• TASK STATEMENT: Only a number is wanted here: how many lines in the records below contain the string "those".

──────

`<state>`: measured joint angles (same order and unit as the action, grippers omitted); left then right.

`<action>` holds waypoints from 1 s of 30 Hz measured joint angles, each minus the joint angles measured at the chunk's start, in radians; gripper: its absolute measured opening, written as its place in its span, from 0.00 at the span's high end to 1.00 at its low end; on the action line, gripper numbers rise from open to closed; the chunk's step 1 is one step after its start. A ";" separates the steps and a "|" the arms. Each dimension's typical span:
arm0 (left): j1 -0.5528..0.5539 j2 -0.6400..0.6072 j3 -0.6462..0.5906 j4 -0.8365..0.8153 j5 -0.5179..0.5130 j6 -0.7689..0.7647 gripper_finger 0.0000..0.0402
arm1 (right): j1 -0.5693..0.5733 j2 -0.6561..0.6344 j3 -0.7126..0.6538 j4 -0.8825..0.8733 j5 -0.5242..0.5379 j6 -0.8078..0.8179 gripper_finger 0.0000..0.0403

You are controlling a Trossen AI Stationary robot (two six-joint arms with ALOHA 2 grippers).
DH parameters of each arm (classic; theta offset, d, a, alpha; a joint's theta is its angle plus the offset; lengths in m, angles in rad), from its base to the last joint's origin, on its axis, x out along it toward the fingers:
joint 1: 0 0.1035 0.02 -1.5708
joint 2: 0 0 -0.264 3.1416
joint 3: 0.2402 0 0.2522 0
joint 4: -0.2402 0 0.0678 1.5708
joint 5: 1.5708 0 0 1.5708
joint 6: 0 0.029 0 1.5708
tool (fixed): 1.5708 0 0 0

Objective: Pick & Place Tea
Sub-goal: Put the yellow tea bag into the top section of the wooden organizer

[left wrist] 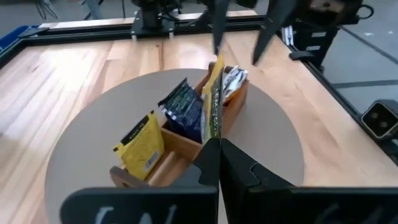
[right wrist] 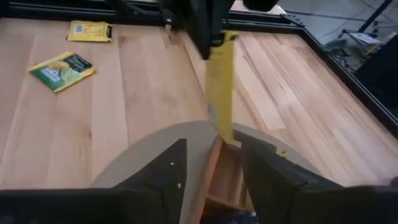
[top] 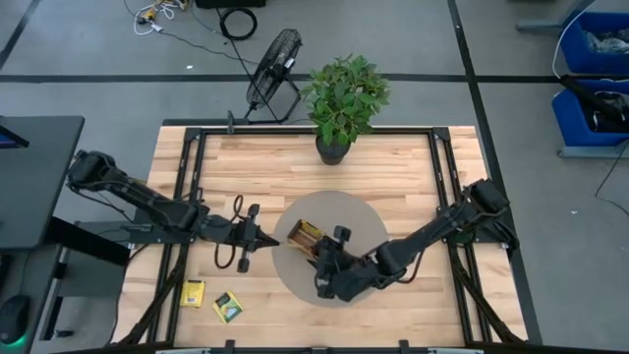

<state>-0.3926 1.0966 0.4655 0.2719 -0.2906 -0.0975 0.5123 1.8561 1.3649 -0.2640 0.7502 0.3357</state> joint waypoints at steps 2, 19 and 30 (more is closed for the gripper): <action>0.032 0.000 0.007 -0.002 0.050 0.003 1.00 | 0.008 -0.001 -0.016 0.011 -0.013 0.008 0.60; 0.251 0.004 0.138 -0.272 0.296 0.126 1.00 | 0.021 -0.367 -0.687 1.029 -0.477 -0.223 0.60; 0.373 0.143 0.331 -0.529 0.426 0.304 1.00 | 0.019 -0.423 -0.811 1.154 -0.418 -0.214 0.60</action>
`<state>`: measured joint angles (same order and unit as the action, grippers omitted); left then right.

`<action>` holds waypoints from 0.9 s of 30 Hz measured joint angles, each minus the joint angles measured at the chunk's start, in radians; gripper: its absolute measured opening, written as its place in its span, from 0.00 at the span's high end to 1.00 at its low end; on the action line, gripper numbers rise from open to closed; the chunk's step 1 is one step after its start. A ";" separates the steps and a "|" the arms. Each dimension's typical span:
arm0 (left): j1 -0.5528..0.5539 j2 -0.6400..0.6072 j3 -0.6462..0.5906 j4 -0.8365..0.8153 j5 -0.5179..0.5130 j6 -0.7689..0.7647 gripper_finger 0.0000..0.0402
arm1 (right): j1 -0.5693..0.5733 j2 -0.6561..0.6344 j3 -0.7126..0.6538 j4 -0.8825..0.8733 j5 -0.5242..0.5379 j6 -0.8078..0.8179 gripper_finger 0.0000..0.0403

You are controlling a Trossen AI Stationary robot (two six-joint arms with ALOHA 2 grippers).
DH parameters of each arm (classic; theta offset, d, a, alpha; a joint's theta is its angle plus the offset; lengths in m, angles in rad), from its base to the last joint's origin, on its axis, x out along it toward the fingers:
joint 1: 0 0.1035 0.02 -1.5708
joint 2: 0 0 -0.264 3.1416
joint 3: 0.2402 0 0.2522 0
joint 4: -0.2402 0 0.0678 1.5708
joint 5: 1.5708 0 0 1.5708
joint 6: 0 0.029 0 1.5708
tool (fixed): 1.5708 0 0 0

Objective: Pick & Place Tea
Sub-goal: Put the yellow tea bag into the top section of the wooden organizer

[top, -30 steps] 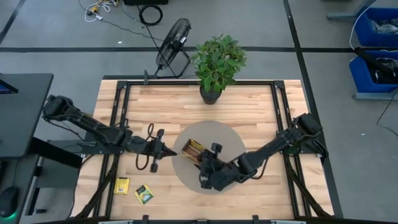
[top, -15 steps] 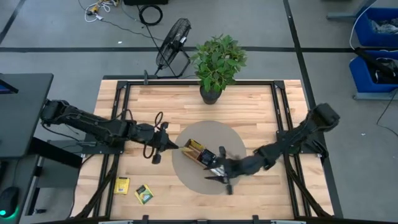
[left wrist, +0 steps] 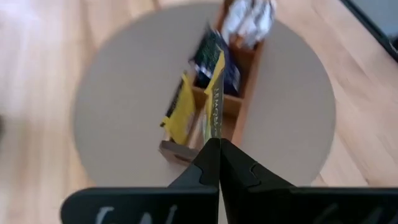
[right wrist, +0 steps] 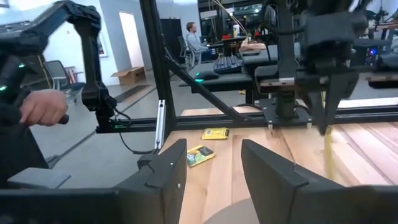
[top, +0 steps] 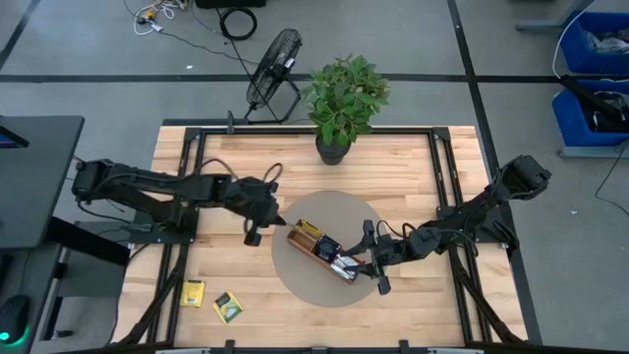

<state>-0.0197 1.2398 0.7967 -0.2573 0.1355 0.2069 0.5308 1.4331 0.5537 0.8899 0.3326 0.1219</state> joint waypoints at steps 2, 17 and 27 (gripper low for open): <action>0.014 0.051 0.030 -0.021 0.048 0.023 1.00 | 0.000 0.000 0.000 -0.002 0.000 0.000 0.60; 0.038 0.338 0.258 -0.172 0.062 0.194 1.00 | 0.000 0.001 0.001 -0.033 0.000 0.018 0.60; 0.063 0.412 0.273 -0.160 0.052 0.209 1.00 | 0.000 0.001 0.001 -0.043 0.000 0.019 0.60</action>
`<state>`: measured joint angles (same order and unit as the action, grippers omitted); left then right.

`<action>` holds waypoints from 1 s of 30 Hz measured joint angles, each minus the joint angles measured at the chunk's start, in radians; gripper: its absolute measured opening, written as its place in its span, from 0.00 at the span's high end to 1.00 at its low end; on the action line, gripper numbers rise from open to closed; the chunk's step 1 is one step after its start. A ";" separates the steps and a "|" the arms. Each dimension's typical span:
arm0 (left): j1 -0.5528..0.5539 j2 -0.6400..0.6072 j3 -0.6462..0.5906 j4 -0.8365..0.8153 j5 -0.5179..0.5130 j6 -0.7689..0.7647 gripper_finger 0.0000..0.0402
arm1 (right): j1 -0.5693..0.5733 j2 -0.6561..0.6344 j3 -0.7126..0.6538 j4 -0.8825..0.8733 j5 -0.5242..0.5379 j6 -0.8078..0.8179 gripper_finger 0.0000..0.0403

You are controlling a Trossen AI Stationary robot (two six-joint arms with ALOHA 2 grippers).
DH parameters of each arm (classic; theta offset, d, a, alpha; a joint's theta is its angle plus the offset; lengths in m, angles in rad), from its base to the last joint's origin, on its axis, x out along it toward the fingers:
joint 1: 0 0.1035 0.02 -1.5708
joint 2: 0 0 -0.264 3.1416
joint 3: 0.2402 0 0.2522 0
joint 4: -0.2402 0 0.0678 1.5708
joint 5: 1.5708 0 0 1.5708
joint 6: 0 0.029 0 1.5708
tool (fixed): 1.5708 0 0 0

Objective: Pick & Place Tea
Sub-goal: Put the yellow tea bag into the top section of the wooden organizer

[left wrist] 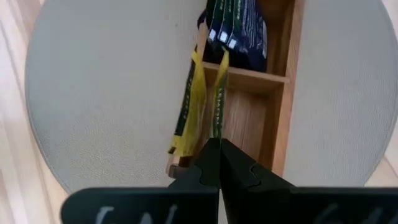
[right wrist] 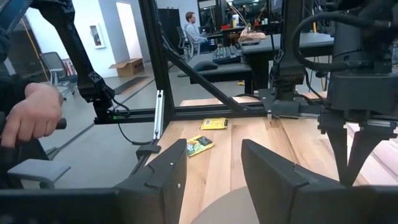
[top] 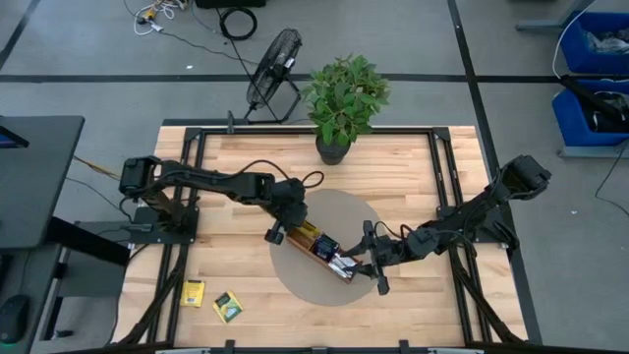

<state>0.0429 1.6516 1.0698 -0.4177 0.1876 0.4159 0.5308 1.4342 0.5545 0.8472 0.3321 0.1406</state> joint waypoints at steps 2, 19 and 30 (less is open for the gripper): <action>-0.001 0.000 0.000 0.020 0.000 0.000 1.00 | 0.000 0.000 0.000 -0.001 0.000 0.000 0.60; -0.001 0.024 -0.001 0.007 0.051 0.014 1.00 | 0.000 0.001 0.001 -0.008 0.000 0.005 0.60; 0.005 0.026 -0.001 0.032 -0.034 -0.029 1.00 | 0.000 0.001 0.001 -0.022 0.000 0.021 0.60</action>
<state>0.0479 1.6772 1.0691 -0.3856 0.1534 0.3867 0.5308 1.4353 0.5556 0.8254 0.3317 0.1612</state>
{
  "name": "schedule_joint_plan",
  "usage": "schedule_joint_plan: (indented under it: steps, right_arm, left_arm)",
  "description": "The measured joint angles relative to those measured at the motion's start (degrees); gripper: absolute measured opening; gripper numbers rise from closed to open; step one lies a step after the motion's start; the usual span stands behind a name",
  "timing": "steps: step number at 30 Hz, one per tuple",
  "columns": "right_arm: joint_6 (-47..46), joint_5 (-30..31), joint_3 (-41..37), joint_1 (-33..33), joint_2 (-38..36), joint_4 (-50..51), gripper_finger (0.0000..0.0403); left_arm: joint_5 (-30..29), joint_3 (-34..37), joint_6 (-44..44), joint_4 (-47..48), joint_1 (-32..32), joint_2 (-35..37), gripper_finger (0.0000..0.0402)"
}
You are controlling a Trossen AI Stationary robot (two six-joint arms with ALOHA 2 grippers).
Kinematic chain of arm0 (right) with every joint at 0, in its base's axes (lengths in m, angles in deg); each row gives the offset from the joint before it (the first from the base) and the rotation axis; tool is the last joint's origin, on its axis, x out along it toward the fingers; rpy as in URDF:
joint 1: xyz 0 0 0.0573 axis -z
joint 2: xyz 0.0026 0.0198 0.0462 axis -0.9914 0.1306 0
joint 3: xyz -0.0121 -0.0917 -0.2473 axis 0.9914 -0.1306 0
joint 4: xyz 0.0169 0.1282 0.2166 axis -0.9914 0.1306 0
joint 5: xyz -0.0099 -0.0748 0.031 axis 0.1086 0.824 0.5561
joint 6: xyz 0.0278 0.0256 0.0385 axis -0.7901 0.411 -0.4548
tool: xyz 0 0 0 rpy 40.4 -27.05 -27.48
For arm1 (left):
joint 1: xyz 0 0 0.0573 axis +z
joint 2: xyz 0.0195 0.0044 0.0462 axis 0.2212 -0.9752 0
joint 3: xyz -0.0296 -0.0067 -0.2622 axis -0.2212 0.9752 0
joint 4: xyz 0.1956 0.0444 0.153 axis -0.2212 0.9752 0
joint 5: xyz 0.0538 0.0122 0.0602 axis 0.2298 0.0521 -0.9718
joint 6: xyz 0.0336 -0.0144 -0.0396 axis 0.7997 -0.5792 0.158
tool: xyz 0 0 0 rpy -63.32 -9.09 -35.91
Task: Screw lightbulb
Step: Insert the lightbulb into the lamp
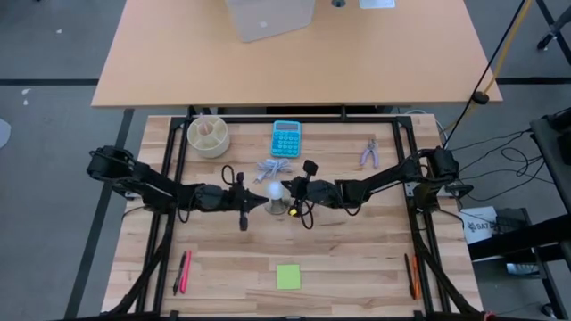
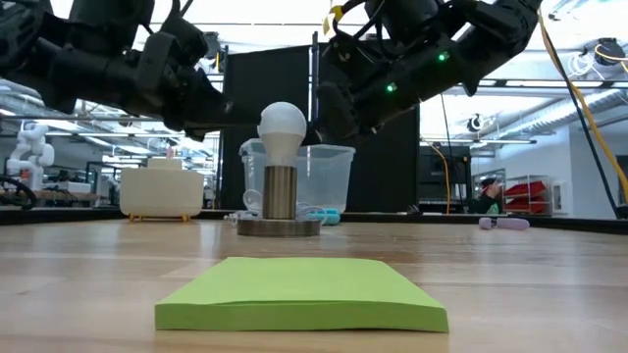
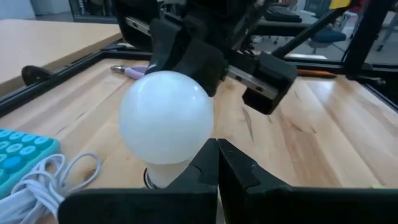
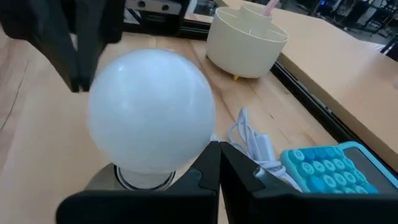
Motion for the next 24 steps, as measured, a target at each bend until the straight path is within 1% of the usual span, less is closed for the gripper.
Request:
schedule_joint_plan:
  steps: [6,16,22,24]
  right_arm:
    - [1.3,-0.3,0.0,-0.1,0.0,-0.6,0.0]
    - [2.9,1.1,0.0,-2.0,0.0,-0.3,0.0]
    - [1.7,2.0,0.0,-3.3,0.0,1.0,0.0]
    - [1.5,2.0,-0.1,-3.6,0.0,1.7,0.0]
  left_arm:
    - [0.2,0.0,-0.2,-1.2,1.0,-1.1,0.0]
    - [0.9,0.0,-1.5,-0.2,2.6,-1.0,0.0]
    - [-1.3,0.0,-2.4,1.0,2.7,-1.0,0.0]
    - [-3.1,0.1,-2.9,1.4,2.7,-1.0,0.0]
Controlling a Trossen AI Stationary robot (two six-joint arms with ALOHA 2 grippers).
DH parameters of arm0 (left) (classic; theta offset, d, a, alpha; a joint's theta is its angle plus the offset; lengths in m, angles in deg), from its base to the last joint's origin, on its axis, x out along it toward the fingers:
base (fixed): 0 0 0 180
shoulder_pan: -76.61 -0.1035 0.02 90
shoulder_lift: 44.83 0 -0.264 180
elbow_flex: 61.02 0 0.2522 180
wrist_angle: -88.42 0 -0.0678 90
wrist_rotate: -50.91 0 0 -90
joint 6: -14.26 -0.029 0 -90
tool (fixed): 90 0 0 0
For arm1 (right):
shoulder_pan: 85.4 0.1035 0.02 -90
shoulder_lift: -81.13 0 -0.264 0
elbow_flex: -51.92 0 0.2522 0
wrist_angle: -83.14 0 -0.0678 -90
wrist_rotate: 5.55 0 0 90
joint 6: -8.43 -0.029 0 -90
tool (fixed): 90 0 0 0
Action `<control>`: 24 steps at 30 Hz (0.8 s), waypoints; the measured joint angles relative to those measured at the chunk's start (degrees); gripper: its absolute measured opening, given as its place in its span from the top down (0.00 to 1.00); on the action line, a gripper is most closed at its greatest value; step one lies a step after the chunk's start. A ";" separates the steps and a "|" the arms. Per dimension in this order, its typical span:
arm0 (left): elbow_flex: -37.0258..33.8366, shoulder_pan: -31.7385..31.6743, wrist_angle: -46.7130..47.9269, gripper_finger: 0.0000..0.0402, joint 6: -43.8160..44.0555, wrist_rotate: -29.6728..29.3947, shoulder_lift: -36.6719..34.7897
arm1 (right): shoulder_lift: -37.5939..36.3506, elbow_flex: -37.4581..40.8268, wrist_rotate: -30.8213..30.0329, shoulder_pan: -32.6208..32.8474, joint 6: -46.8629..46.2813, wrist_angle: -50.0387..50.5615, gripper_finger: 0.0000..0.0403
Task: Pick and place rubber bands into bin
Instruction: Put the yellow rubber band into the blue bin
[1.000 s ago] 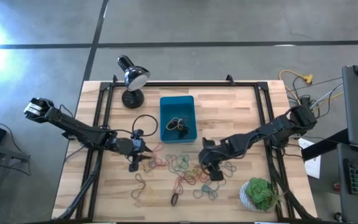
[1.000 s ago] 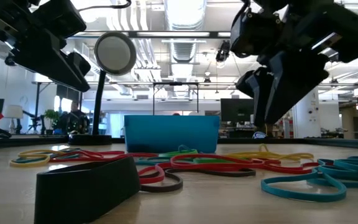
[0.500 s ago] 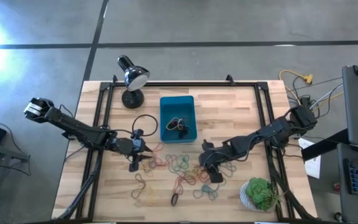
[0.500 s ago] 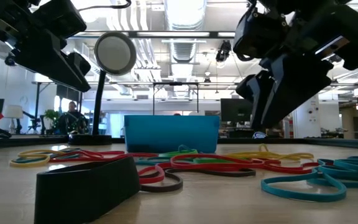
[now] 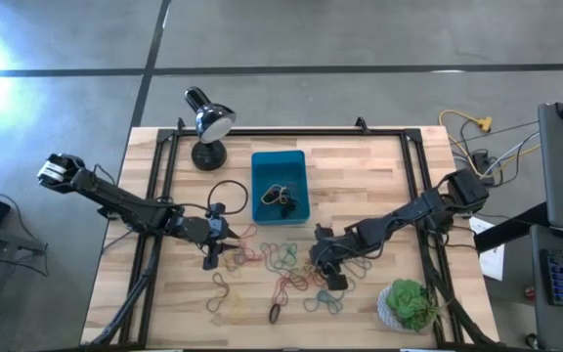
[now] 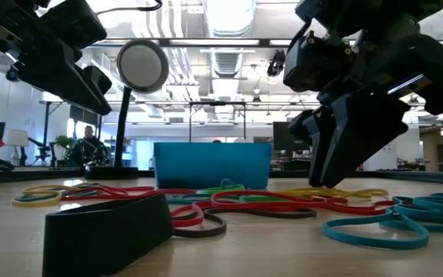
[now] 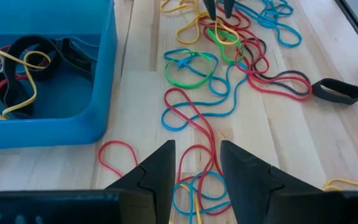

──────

• SOLUTION TO THE PROBLEM: 2